Unhealthy food tax gets the nod from Australians
MOST Australians (71%) would be in favour of a tax on unhealthy foods if the money was used to subsidise healthier options, a survey of attitudes to obesity prevention policies has found.
Some 69% were also in favour of a similar tax levied on soft drinks, while 84% support kilojoule disclosure on chain restaurant menus.
The survey of 1511 adults was carried out by the Cancer Council Victoria and the Obesity Policy Coalition Victoria.
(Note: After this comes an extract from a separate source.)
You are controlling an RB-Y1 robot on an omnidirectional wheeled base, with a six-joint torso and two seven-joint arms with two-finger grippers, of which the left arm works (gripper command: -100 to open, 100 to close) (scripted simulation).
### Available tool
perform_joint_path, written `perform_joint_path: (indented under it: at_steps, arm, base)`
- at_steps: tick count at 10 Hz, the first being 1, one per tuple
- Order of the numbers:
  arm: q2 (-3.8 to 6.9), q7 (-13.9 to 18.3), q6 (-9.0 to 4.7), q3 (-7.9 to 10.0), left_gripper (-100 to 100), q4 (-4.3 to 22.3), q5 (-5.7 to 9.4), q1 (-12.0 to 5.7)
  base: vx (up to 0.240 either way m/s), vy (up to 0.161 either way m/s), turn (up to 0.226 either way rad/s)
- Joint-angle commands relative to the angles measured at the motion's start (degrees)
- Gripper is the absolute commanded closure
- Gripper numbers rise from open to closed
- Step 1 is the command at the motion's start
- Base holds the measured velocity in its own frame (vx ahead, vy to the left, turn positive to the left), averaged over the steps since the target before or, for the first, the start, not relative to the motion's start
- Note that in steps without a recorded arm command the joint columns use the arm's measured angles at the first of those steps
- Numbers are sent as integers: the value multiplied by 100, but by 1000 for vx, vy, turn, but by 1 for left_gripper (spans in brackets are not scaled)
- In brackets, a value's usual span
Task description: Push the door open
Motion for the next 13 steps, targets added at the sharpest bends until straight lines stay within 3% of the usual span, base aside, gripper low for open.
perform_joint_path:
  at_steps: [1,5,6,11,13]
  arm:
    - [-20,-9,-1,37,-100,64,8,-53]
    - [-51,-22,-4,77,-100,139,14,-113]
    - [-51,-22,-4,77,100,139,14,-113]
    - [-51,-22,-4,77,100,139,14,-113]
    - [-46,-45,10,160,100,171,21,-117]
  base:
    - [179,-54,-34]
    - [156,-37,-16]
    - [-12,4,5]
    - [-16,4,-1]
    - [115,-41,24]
The respondents – mostly women (81%) – were the main grocery buyers in their homes.
“It is noteworthy that public approval of a tax on unhealthy foods or soft drink is already similar or stronger than was the public approval of tobacco taxation policies at the time they were implemented,” the study authors said.
Parents were significantly more likely than people without children to support a tax.
The majority of respondents (83%) were in favour of a ban on advertising of unhealthy food at times when children watch TV, while 71% supported restrictions on sponsorship of children’s sporting activities by unhealthy brands.
A total ban on advertising unhealthy foods on free-to-air television was the least supported initiative at 56%.
“Although policy changes may be met with some initial resistance, particularly from
the food and advertising industries, this study indicates that Australians are aware of the need to make changes and are generally supportive of them,” they said.